— А как же займ? Как же дядя с тетей?
— Больше не моя проблема! — подруга улыбалась так широко, что казалось, у нее сейчас порвутся уголки рта. — Я свободна, Рири!
С этими словами, окрыленная порывом энтузиазма, Долорес вскочила и потащила меня за руку в центр комнаты. Она закружила меня в танце, крича:
— Мы можем съехаться! Я предложу ему сегодня!
— Кому? — пыталась я перекричать ее.
Долорес остановилась и всплеснула руками:
— Точно! Я же тебе не сказала! Пирожок, у меня кое-кто есть…
С этими словами она покраснела и захихикала тонким голоском, как маленькая девочка.

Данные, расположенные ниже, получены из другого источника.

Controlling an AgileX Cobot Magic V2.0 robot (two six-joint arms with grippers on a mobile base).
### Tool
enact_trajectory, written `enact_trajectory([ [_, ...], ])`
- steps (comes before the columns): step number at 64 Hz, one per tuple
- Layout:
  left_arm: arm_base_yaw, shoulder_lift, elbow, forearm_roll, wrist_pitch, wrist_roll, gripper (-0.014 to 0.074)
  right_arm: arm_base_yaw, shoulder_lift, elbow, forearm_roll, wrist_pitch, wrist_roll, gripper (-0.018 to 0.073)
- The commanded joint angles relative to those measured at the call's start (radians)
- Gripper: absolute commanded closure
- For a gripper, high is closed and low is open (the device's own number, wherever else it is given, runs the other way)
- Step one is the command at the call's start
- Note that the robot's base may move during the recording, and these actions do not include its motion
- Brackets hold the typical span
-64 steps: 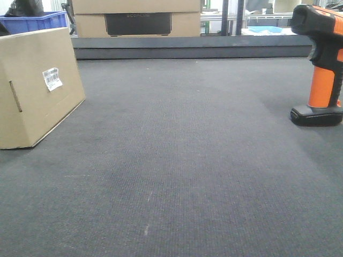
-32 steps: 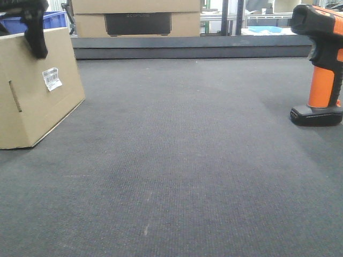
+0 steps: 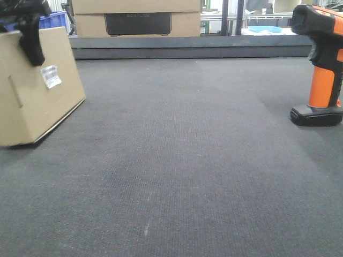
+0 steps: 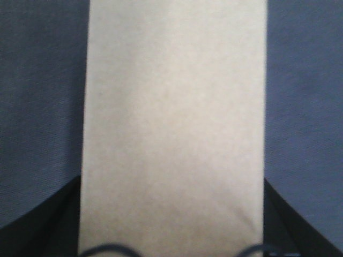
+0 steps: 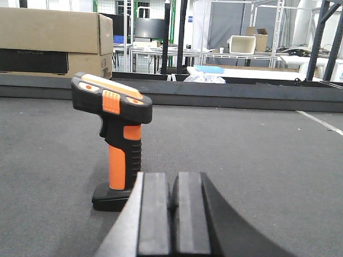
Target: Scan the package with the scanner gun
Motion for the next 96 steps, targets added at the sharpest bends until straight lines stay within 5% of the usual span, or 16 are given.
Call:
enact_trajectory([
  [1, -0.006, -0.008, -0.049, -0.102, -0.008, -0.001, 0.0708, 0.000, 0.003, -0.008, -0.004, -0.022, -0.003, 0.0721],
  [12, -0.053, -0.008, -0.103, -0.270, -0.037, -0.001, 0.0708, 0.000, 0.003, -0.008, -0.004, -0.022, -0.003, 0.0721],
  [42, -0.290, -0.006, 0.042, -0.272, -0.421, -0.224, 0.0708, -0.002, 0.003, -0.008, -0.006, -0.068, -0.003, 0.0721],
  [50, -0.310, -0.006, 0.070, -0.272, -0.441, -0.227, 0.0708, 0.000, 0.003, -0.020, -0.006, -0.063, -0.003, 0.0721],
  [67, -0.311, -0.006, 0.074, -0.272, -0.431, -0.227, 0.0708, 0.000, 0.177, -0.276, -0.006, 0.173, -0.003, 0.0721],
  [96, -0.311, -0.006, 0.074, -0.267, -0.402, -0.219, 0.0708, 0.000, 0.666, -0.337, -0.004, -0.276, 0.034, 0.0721],
])
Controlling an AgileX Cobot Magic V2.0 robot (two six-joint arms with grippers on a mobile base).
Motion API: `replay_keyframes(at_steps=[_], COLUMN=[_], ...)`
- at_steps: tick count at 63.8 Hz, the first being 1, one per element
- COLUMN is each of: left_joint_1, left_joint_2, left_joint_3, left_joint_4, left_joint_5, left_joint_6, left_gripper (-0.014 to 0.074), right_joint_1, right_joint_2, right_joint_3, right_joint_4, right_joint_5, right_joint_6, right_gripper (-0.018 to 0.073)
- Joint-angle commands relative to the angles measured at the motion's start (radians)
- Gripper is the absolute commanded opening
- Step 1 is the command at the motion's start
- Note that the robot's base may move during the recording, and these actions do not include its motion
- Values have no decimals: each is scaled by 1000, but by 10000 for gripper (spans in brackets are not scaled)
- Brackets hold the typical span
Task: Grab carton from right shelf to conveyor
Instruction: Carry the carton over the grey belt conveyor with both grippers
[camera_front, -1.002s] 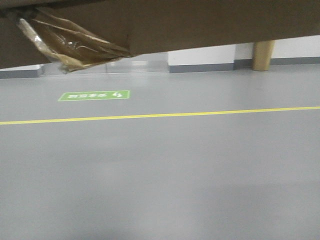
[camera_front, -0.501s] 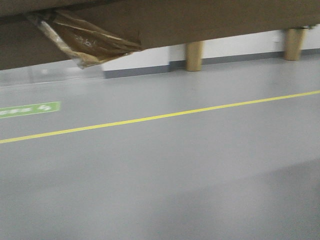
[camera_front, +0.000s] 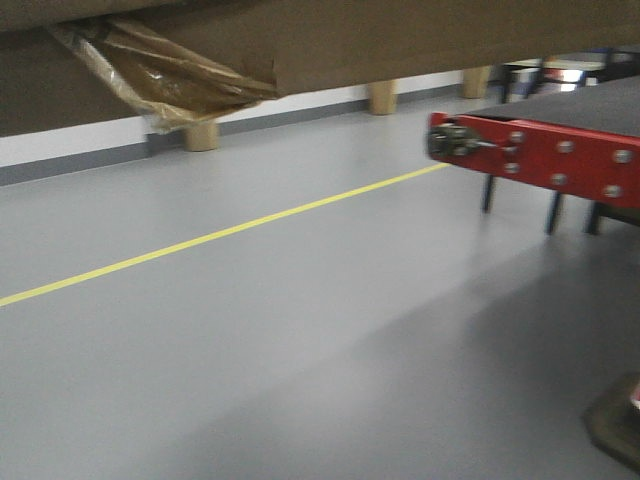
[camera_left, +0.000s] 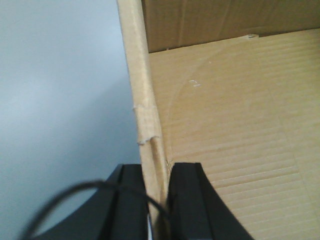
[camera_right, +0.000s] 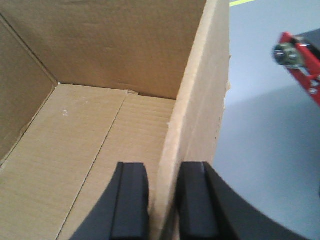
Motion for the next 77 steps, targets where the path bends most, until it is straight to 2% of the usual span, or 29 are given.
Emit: replay_keyframes(at_steps=[1, 43, 77], left_joint_1=[6, 6, 6], left_joint_2=[-8, -8, -8], left_joint_3=[0, 0, 0], left_joint_4=[122, 306, 315], left_joint_5=[5, 5, 5], left_joint_6=[11, 11, 11], left_gripper=[-16, -16, -16], right_joint_1=[-5, -5, -5], right_joint_2=[-26, -26, -26], right_joint_3=[-9, -9, -9], right_joint_4=[-23, -23, -21], right_joint_5=[-58, -58, -57], right_joint_6=[-20, -20, -20], right_gripper=[-67, -67, -67])
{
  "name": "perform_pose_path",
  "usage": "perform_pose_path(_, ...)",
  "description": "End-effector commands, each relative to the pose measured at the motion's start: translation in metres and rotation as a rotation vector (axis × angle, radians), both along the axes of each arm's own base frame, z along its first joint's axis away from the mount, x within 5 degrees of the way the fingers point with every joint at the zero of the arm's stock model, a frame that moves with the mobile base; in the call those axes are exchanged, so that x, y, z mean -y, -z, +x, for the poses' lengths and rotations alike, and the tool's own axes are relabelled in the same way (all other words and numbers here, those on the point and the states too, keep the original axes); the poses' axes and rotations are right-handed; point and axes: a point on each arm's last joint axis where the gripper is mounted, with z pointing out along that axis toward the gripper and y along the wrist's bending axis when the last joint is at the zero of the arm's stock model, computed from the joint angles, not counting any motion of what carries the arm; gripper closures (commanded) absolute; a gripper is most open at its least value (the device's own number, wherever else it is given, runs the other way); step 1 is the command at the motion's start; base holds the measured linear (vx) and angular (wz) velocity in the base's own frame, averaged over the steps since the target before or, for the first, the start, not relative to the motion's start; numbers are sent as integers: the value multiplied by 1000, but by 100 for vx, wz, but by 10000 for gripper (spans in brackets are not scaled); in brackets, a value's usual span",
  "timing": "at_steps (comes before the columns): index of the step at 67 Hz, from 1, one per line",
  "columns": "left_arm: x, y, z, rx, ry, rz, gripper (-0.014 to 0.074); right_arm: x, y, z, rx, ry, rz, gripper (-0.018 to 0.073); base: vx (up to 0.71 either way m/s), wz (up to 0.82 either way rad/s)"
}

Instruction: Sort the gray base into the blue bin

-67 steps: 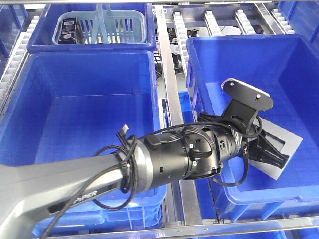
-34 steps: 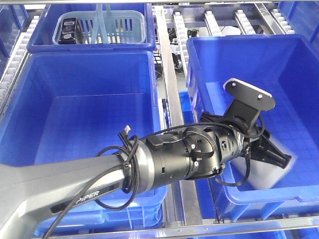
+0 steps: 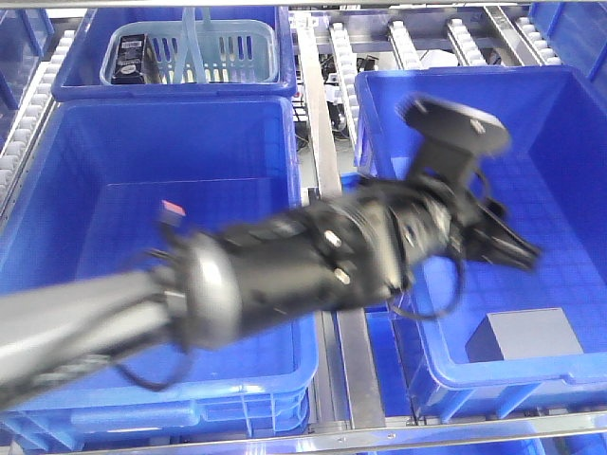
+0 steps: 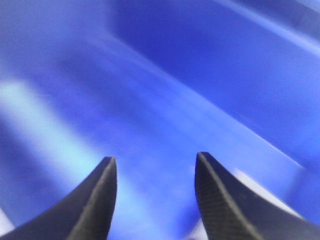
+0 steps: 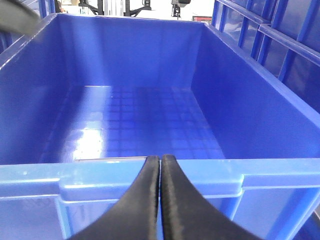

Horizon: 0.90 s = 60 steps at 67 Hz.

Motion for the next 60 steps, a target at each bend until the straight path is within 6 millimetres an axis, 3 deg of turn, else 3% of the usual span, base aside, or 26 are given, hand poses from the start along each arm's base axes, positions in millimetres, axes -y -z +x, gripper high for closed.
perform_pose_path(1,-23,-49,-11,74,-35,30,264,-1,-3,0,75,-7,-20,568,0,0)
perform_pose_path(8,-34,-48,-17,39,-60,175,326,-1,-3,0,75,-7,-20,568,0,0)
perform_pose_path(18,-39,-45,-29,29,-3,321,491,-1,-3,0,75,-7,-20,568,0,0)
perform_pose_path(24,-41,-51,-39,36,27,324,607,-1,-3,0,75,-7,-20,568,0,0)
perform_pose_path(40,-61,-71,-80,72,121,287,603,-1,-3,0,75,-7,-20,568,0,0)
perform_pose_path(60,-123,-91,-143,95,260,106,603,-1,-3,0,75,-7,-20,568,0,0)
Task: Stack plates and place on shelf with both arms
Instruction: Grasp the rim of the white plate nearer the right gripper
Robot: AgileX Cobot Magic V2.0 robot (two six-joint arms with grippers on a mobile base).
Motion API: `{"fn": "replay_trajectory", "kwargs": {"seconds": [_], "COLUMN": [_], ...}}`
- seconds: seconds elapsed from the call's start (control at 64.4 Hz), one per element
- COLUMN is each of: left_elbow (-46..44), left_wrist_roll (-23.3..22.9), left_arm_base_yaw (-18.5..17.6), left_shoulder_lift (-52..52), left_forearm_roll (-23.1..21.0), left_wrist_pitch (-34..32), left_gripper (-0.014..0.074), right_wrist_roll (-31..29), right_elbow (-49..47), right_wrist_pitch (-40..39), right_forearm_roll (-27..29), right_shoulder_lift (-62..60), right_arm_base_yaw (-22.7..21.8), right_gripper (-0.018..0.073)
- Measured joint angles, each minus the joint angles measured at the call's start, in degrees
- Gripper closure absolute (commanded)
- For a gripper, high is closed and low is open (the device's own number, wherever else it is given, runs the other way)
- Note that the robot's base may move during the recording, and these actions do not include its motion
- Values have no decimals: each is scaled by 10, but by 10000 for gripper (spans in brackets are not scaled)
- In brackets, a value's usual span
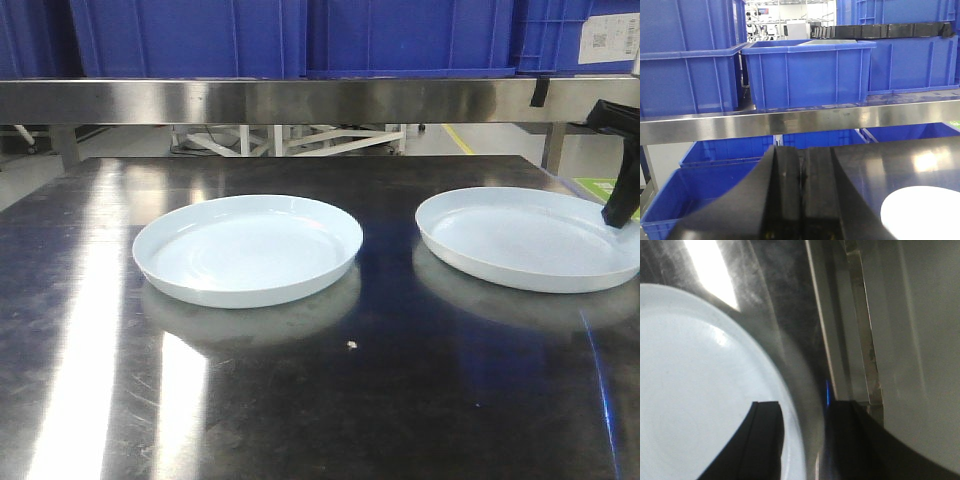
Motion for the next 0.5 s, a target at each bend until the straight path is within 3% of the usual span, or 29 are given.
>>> {"fn": "replay_trajectory", "kwargs": {"seconds": [0.326, 0.497], "left_elbow": [0, 0], "left_wrist_roll": [0, 0], "left_arm_base_yaw": [0, 0], "left_shoulder_lift": [0, 0], "left_forearm_roll": [0, 0], "left_wrist_pitch": [0, 0], "left_gripper": [513, 513], "right_wrist_roll": [0, 0], "right_elbow": [-3, -4], "right_wrist_pitch": [-1, -1], "right_forearm_roll": [-2, -7], "right_shoulder_lift": [6, 7], "right_arm_base_yaw": [19, 19], "right_gripper": [222, 365]}}
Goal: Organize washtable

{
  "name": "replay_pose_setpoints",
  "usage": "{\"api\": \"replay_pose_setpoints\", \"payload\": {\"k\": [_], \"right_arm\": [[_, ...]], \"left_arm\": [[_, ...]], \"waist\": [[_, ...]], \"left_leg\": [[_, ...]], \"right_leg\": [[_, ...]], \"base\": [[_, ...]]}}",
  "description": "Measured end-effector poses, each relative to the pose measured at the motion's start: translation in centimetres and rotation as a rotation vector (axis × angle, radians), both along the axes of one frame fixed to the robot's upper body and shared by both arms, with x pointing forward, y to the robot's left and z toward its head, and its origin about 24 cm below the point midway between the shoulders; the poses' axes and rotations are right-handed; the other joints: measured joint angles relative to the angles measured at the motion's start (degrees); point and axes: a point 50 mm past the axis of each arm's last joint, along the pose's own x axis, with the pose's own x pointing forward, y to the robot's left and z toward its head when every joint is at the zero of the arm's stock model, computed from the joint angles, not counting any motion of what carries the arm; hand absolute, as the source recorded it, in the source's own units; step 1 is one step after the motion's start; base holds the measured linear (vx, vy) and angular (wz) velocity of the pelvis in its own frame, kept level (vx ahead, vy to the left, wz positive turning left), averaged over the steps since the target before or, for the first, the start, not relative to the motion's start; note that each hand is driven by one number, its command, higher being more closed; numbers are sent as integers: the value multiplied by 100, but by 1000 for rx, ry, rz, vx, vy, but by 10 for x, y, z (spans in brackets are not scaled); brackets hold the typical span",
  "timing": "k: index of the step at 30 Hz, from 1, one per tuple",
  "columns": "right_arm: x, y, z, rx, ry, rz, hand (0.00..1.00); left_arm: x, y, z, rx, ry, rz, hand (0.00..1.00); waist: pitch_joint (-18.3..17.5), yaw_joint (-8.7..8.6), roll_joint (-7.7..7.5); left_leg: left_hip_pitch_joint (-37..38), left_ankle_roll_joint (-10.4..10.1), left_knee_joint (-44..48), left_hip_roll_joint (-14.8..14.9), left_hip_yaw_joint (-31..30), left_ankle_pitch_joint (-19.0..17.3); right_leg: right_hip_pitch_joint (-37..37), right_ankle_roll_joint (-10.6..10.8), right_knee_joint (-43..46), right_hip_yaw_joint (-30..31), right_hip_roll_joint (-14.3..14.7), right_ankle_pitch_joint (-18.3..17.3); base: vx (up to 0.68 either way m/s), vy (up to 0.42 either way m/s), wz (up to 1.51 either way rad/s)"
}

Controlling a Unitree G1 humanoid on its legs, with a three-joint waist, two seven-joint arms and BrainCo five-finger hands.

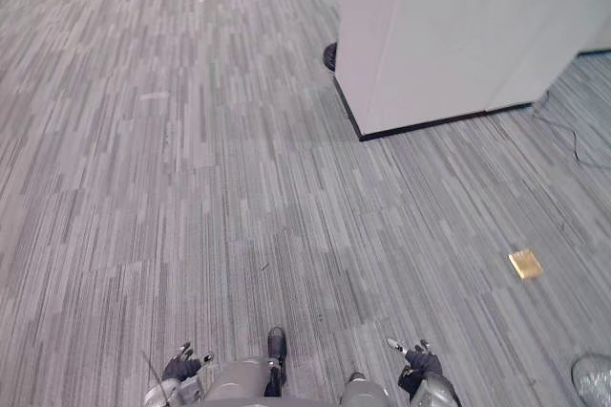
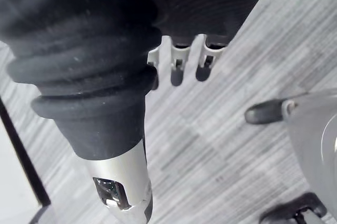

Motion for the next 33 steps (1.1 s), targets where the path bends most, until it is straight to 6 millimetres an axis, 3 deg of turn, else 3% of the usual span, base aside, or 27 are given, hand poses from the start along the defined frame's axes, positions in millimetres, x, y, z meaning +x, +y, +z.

— Мы встретились совсем недавно, но все так закрутилось, что я совершенно потеряла голову, — щебетала она словно в бреду. — Столько дряни было в начале года: мама спилась, этот займ, работы нормальной не было… Но все налаживается!
Мне не хотелось радоваться за нее. И дело было не в зависти. В солнечном сплетении словно завелся червь, который грыз меня изнутри.
— Это от него ты ждала сообщений? — мой голос прозвучал как вопрос от дочки матери, которая привела в дом «нового папу».
— Да, — Дора расчесывала волосы.
— Ты была грустная.
— Потому что грустил он, — отражение Доры в зеркале печально улыбалось мне. — Мы не могли встречаться часто, только на выходных по вечерам, ускользая и всех обманывая. Но теперь… Рири, целый дом! И мы сможем жить вместе! Ты представляешь? Эй, ты чего скисла?
Я встала к подруге спиной, чтоб она не видела всю бурю эмоций на моем лице. Все казалось неправильным.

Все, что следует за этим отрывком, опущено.